Schöpfung wahren ist des Menschens Pflicht
Papst Franziskus argumentiert auch theologisch für den Umweltschutz. Er spricht von der Schöpfung und dem Auftrag Gottes, alles Leben zu bewahren. Er beweist, dass in der katholischen Lehre ein tiefes Verständnis für die Ökologie verankert ist. „Wenn wir auf der Aussage bestehen, dass der Mensch ein Abbild Gottes ist, dürfte uns das nicht vergessen lassen, dass jedes Geschöpf eine Funktion besitzt und keines überflüssig ist“, schreibt Franziskus (84) und fasst damit gleichsam den Grundgedanken der Ökologie zusammen. Indem er alle Geschöpfe und alle Elemente in den Zusammenhang zur göttlichen Energie setzt, schreibt er: „Der Erdboden, das Wasser, die Berge – alles ist eine Liebkosung Gottes.“ (84)
Eine tiefe Spiritualität leitet Franziskus. Er spricht von „unserer Schwester der Mutter Erde“ und redet als Autorität der Welt ins Gewissen. „Die Zerstörung der menschlichen Umwelt ist etwa sehr Ernstes, denn Gott vertraute dem Menschen nicht nur die Welt an, sondern sein Leben selbst ist ein Geschenk, das vor verschiedenen Formen des Niedergangs geschützt werden muss,“ schreibt er.
Selbstverantwortung und Vorbild sein statt auf die Politik zu hoffen
Die Zeit ist wichtiger als der Raum, lautet eine der zentralen Botschaften der Enzyklika – lieber heute anfangen als auf die große Organisation warten. Denn die Politik sieht Franziskus als zu schwach an, um einen notwendigen Kurswechsel einzuleiten. „Die Unterwerfung der Politik unter die Technologie und das Finanzwesen zeigt sich in der Erfolglosigkeit der Weltgipfel über Umweltfragen,“ schreibt Franziskus (54).
Franziskus rät vielmehr dazu, „leaderships“ zu bilden. Mit anderen Worten: Neue Eliten sind gefragt, die als Vorbilder ihren Einfluss für die Natur und Umwelt einsetzen. „Es genügt nicht, die Pflege der Natur mit dem finanziellen Ertrag oder die Bewahrung der Umwelt mit dem Fortschritt in einem Mittelweg zu vereinbaren.“ In diesem Zusammenhang sind die Mittelwege nur eine kleine Verzögerung des Zusammenbruchs.

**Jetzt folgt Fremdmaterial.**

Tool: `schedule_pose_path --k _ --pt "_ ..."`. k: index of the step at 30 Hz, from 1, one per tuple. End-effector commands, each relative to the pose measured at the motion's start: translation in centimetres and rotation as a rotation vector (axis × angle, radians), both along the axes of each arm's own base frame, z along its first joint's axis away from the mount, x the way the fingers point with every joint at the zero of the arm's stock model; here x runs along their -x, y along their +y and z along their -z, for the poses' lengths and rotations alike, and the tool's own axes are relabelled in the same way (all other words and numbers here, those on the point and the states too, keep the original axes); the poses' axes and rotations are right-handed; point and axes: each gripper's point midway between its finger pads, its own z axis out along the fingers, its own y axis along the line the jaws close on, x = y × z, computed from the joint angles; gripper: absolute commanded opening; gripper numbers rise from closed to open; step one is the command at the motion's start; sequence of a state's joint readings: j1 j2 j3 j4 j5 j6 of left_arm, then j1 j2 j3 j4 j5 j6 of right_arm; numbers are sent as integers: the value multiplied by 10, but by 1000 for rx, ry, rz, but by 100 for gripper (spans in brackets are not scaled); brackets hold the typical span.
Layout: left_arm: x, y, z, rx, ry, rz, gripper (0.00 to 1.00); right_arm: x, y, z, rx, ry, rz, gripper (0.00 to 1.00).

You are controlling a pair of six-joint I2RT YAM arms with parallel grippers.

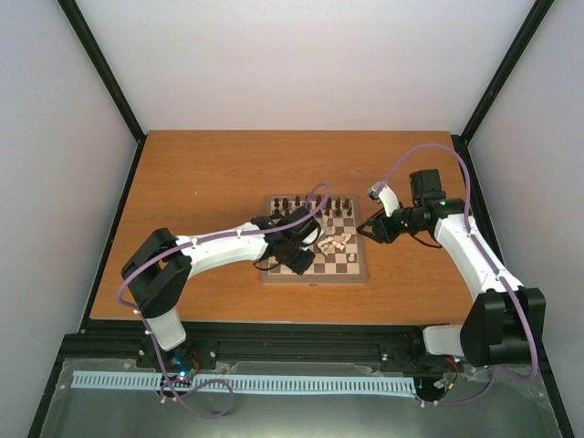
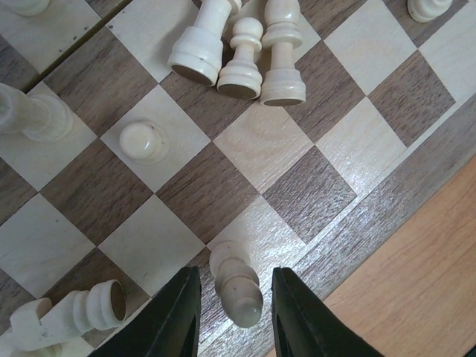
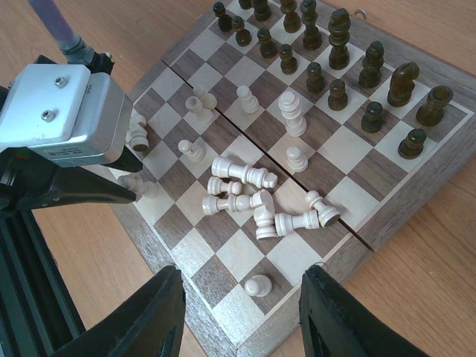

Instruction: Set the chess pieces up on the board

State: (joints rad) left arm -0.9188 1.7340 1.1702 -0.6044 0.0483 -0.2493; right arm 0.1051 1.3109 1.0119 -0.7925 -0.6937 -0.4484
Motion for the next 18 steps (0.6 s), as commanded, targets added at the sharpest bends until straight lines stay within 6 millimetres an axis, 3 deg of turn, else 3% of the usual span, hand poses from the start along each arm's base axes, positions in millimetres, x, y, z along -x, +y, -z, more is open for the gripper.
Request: schedule_pose_path --k 1,18 --pt "-2 -9 -5 2 -9 18 28 2 1 -4 -13 -15 -17 44" --pt "-1 0 -8 -26 -25 16 20 2 2 -2 -13 -8 -23 44"
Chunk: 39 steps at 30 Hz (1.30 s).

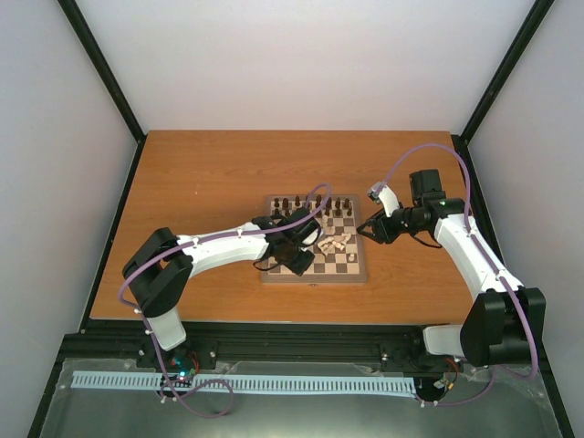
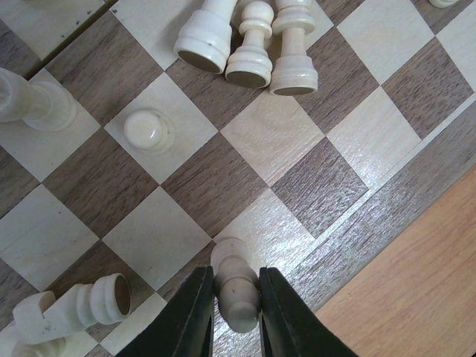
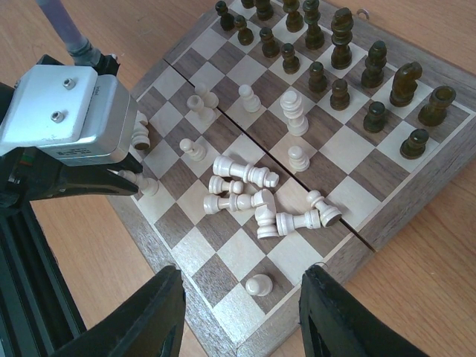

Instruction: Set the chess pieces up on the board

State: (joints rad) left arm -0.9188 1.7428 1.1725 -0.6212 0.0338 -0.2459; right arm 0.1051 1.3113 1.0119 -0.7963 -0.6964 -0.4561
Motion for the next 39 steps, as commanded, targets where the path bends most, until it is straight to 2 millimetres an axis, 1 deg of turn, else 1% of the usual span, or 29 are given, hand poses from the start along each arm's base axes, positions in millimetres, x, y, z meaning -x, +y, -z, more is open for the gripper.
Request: schedule_pose_path --k 1,10,16,29,35,37,39 --pt "-2 -4 -13 2 -28 19 19 2 1 -2 -14 -6 -17 44" --pt "4 4 -17 -7 -26 18 17 2 2 -3 -16 -5 -18 44" --pt "8 11 -14 -16 -20 7 17 2 3 -2 -21 1 -22 44" --pt "8 16 -3 -57 -7 1 17 4 3 -1 -24 7 -25 44" --pt "10 16 -1 -57 5 6 20 4 3 -1 -26 10 -27 44" --pt "10 13 -3 -47 3 7 22 4 4 -1 -28 12 -28 44" --pt "9 12 -4 -39 2 6 27 4 4 -1 -30 12 -29 44"
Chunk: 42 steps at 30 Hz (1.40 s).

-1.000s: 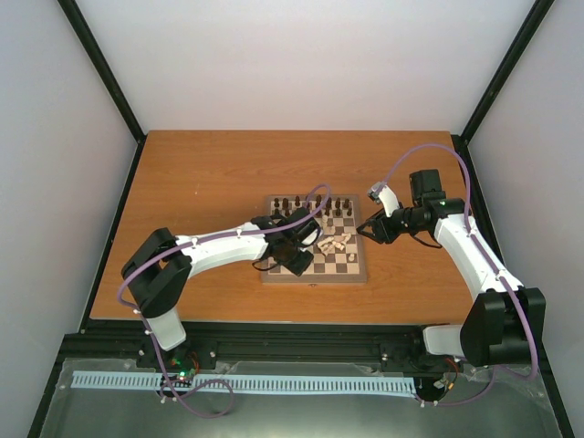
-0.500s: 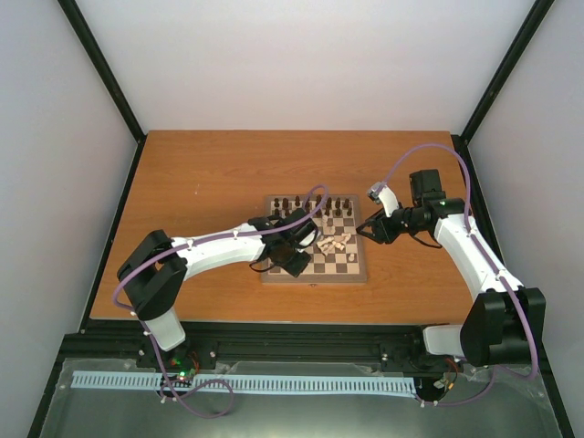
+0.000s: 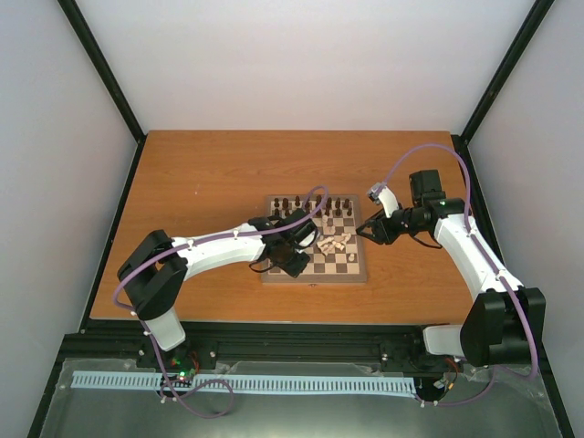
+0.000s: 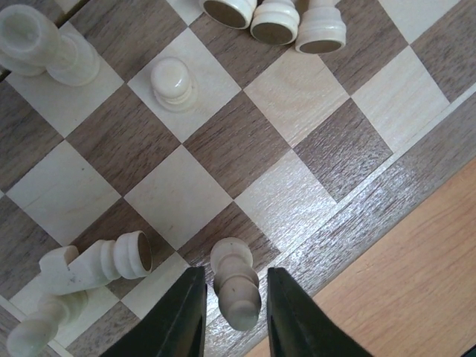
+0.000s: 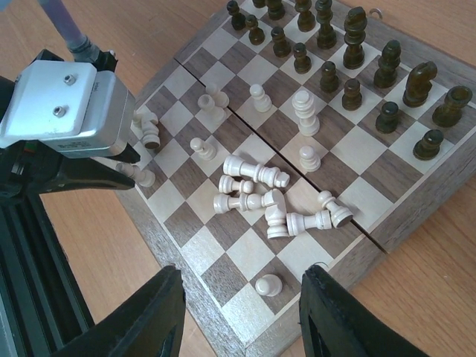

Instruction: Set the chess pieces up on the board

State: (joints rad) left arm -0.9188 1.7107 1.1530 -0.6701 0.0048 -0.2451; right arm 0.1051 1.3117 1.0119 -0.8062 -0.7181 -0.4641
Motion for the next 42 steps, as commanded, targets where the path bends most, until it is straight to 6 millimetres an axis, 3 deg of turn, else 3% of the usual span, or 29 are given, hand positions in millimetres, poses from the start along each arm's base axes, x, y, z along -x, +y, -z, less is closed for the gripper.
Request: schedule_pose_path --k 1,5,10,14,18,22,26,30,32,37,42 --pt "3 -5 -4 10 2 15 30 1 2 0 -15 6 -14 44" --pt "1 -9 -23 48 -19 18 41 0 2 -4 -15 -8 -20 44" --pt "-6 1 -75 94 -104 -2 50 -8 1 -18 0 -55 -27 43" --pt "-21 44 -110 117 -148 -111 55 -15 11 -31 20 -95 -60 41" --pt "-39 96 -131 178 -171 -261 61 -15 42 -29 83 -122 -147 40" --pt "-61 131 -128 279 -210 -403 71 -14 82 -14 196 -141 -238 38" --pt "-73 162 -107 315 -133 -529 69 -10 124 -4 260 -140 -321 36" --pt "-74 170 -112 311 -174 -558 70 -3 158 13 312 -120 -395 35" --pt "-75 174 -115 298 -197 -570 71 4 171 31 358 -103 -437 34" --pt "-73 178 -123 300 -232 -569 71 12 185 63 452 -67 -477 35" --pt "-73 180 -123 292 -240 -569 71 16 192 82 503 -38 -504 37"
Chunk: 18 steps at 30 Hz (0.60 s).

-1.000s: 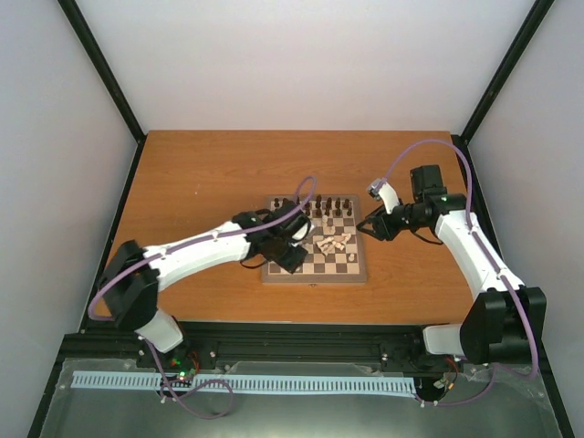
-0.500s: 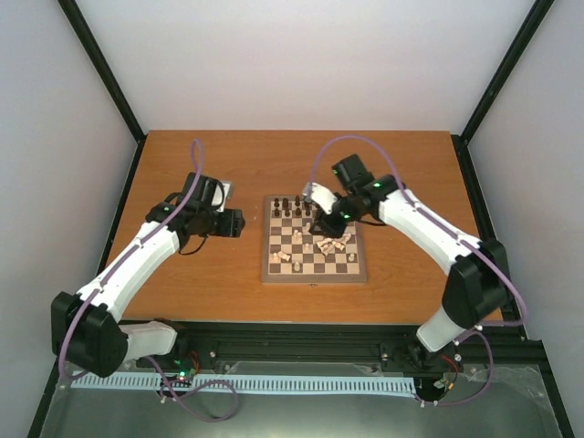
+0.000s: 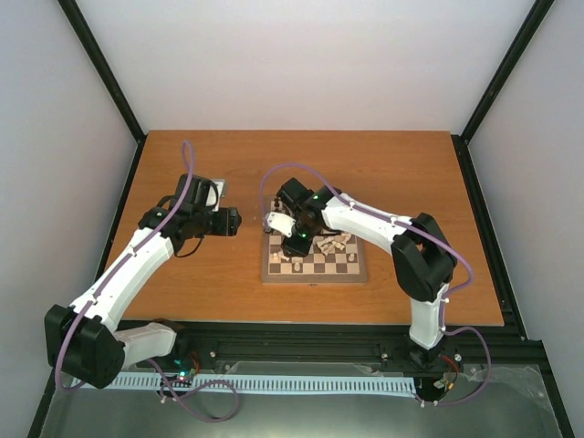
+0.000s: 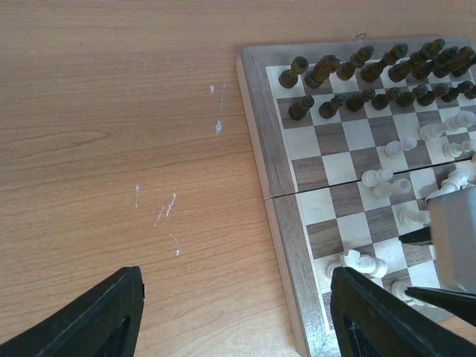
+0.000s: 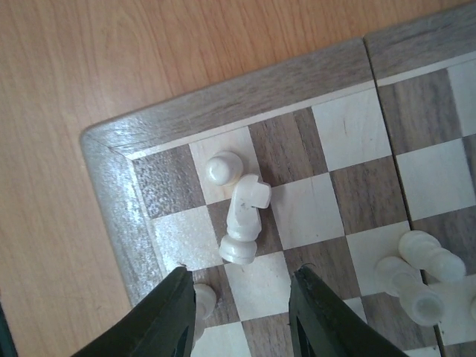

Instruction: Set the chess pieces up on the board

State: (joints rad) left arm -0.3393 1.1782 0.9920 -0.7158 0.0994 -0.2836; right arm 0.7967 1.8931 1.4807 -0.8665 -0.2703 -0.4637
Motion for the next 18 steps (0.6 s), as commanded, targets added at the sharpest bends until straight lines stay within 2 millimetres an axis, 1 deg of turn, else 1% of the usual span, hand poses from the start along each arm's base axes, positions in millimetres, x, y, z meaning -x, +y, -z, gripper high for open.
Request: schedule_pose_path --k 1,12,18 --pt "-4 2 -9 4 -39 -13 71 -3 3 3 48 -19 1 37" --pt "-3 5 -10 -12 -48 -15 74 2 15 24 95 8 -32 39" --pt "-3 6 -9 -21 -48 -18 74 -1 11 34 129 -4 -23 39"
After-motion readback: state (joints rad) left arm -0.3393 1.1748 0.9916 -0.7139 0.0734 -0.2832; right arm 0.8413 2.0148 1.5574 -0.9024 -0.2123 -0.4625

Hintergrund zum Titel der Enzyklika
Der Titel Laudato si stammt aus dem Sonnengebet des hl. Franz von Assisi. Papst Franziskus hat seinen Namen angenommen und sieht in ihm „eine Art Leitbild und eine Inspiration“. Denn der Heilige sei „das Beispiel schlechthin für die Achtsamkeit gegenüber den Schwachen und für eine frohe und authentisch gelebte ganzheitliche Ökologie.“
(Die Enzyklika hat das Potenzial für einen Dialog auf Augenhöhe mit der säkularen Umwelt- und Entwicklungsbewegung. Sie sprengt den oft ökonomisch-technokratisch verengten Horizont der Umwelt- und Entwicklungsdiskurse und öffnet diese für eine ethische und moralische Kritik des vorherrschenden Paradigmas.)
QUELLE
Laudato si, Enzyklika über die Sorge für das gemeinsame Haus. Papst Franziskus, 222 Seiten, Rom 2015.
Die Enzyklika besteht aus einer Einleitung und sechs Kapitel sowie zwei Gebeten. Einleitung und Kapitel sind in durchnummerierten Absätzen von 1 bis 246 gegliedert. Die Angaben in Klammern im Text beziehen sich auf diese Nummern.